Ya lo he dicho varias veces, y en especial en Nada es lo que es: la mayoría de las personas no saben relacionarse con desconocidos. No se sienten cómodos en la incógnita, y por eso intentan que esos desconocidos se conviertan cuanto antes en conocidos.
Que se conviertan en conocidos no solo en el sentido amistoso de la palabra, sino también en el sentido de manejables. La mejor manera, desde el punto de vista psicológico, de no enfrentarse a un desconocido consiste en encasillarlo cuanto antes, meterlo rápidamente en algún compartimento mental, en alguna clasificación sencilla. Saber de dónde es, qué edad tiene, qué piensa acerca de algunas cuestiones que consideramos básicas, descubrir cuál es su ideología o incluso cuál es su signo zodiacal. Gracias a estos datos triviales, el desconocido deja de serlo, o al menos eso parece a primera vista, porque, insisto, se trata de un mecanismo cuya finalidad es la tranquilidad psicológica, pero que tiene muy poco que ver con un sincero deseo de conocer.

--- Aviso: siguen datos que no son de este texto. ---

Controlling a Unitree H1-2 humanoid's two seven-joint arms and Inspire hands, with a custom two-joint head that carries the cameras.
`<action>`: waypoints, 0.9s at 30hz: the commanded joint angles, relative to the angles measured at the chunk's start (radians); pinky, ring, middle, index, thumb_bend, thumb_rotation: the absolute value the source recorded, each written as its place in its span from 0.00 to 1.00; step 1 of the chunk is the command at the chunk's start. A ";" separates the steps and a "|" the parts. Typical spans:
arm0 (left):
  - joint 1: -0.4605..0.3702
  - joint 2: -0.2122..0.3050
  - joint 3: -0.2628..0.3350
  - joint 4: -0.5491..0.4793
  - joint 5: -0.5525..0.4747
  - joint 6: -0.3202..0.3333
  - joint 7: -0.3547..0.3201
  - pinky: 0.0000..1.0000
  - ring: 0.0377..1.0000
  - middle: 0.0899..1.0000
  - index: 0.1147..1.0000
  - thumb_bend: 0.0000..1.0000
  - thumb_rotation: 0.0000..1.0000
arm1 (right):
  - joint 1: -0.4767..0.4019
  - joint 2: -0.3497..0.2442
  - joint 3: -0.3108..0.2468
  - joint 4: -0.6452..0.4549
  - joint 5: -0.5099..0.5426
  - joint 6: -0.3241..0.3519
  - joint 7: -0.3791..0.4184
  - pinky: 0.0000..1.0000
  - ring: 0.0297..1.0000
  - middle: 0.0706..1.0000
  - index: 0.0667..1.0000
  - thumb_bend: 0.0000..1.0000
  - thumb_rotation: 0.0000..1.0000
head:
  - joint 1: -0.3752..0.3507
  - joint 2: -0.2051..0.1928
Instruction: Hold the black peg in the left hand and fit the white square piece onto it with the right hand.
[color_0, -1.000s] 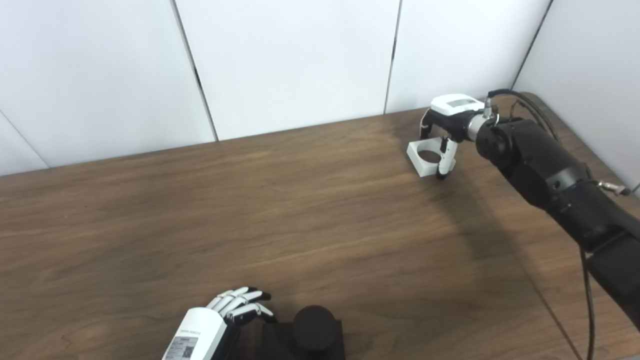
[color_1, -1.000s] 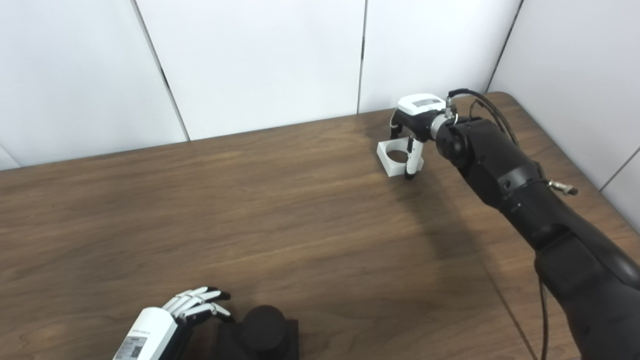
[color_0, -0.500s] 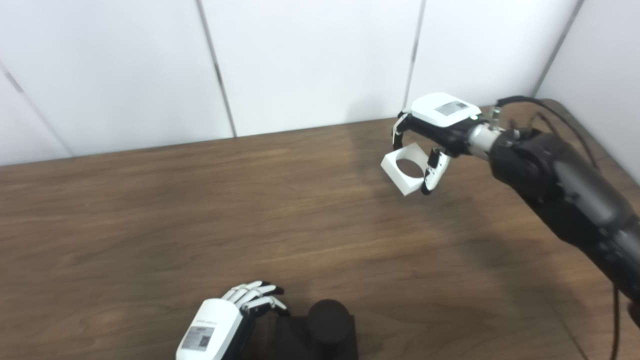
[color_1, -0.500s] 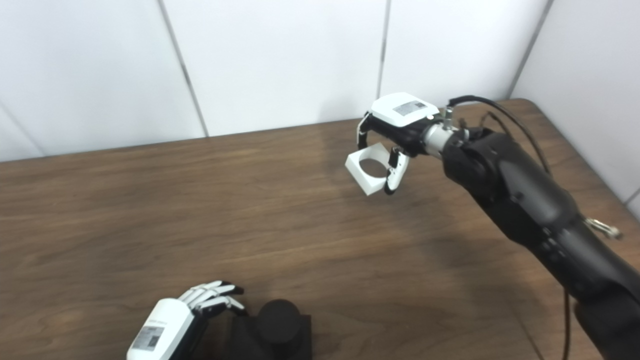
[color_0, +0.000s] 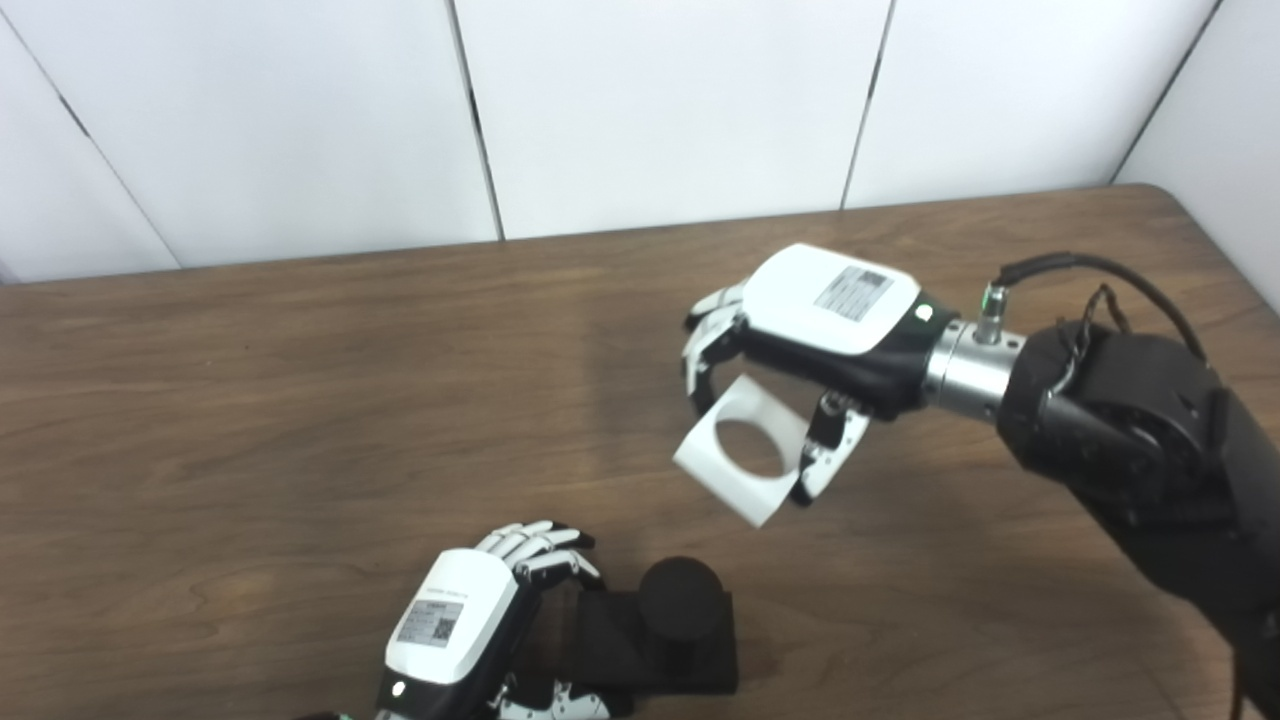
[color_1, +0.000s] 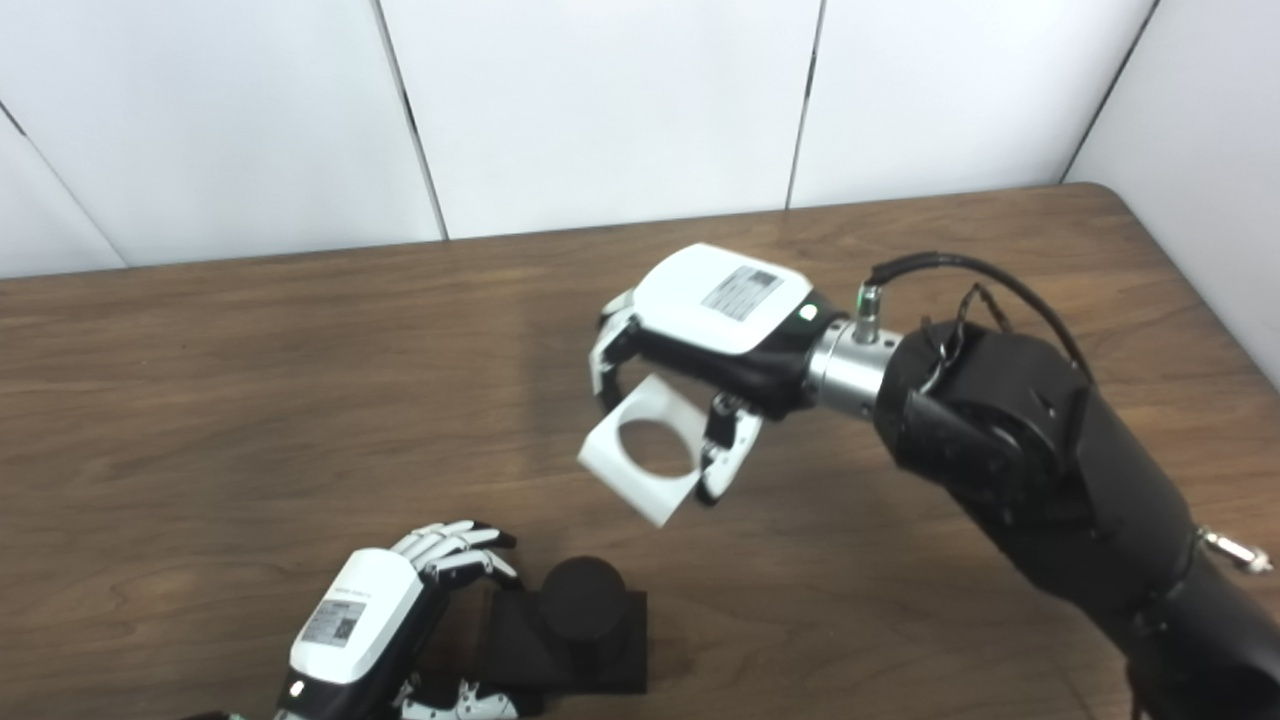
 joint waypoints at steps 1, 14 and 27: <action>0.009 0.001 -0.010 0.008 0.017 0.037 -0.044 0.82 0.84 0.78 0.43 0.50 0.05 | -0.027 0.011 -0.014 -0.059 0.009 0.033 0.026 0.80 0.83 0.69 0.44 0.52 0.13 | 0.000 0.002; 0.002 -0.005 -0.011 0.003 0.025 0.045 -0.051 0.82 0.84 0.78 0.43 0.50 0.05 | 0.010 0.066 0.000 -0.124 0.013 0.016 0.103 0.80 0.84 0.70 0.44 0.52 0.13 | 0.008 0.012; -0.001 -0.011 -0.018 0.000 0.021 0.055 -0.051 0.83 0.84 0.78 0.43 0.50 0.05 | 0.049 0.086 0.019 -0.086 0.007 -0.047 0.086 0.81 0.84 0.70 0.44 0.52 0.13 | 0.015 0.011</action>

Sucede que cuando obtenemos esos datos del desconocido, nos parece que ya lo conocemos, pero en realidad lo único que hemos conseguido es aplicarle los prejuicios e ideas hechas, los lugares comunes que hemos almacenado durante años relacionados con esos datos. Son prejuicios lo que ahora nos devuelve nuestra intuición, como si se tratara de grandes revelaciones que nos permiten un conocimiento instantáneo. Y de este modo logramos clasificar al desconocido, es cierto, pero a cambio de perderlo como individuo único. Y eso sucede no solo porque hemos sustituido un contacto imperfecto pero real por la suma de datos de un patrón prefabricado, sino también porque, al exigir tales informaciones y al darlas nosotros mismos, ya establecemos una relación viciada, un patrón de relaciones que se deslizará por los terrenos del tópico. Lo que suceda a continuación se va a adaptar, inevitablemente, a esa sencilla y simple información intercambiada.
Yo, sin embargo, prefiero disfrutar durante más tiempo del juego de conocer a alguien, prefiero evitar, en la medida de lo posible, las preguntas directas, tópicas, obligadas. Es mucho mejor adivinar, deducir, descubrir, equivocarse incluso. Me parece, por otra parte, que aceptar convivir con lo desconocido es una muestra de respeto y revela lo fascinante que es la individualidad de cada persona, y una preferencia por las personalidades únicas e irrepetibles, que no se ajustan a nuestros clichés o a los ajenos.
Se podría recordar, acerca de las personalidades irrepetibles, aquello que hizo Beethoven cuando se enteró de que Napoleón Bonaparte se había coronado a sí mismo Emperador: tachó la dedicatoria de la Quinta Sinfonía y mostró su desprecio hacia aquel acto aparentemente sublime del corso, diciendo: “Es un hombre como los demás: pudiendo ser Napoleón, prefiere ser Emperador”.
Emperadores hay muchos, es una categoría vulgar,sin más. Napoleón, al menos hasta ese momento, solo había uno.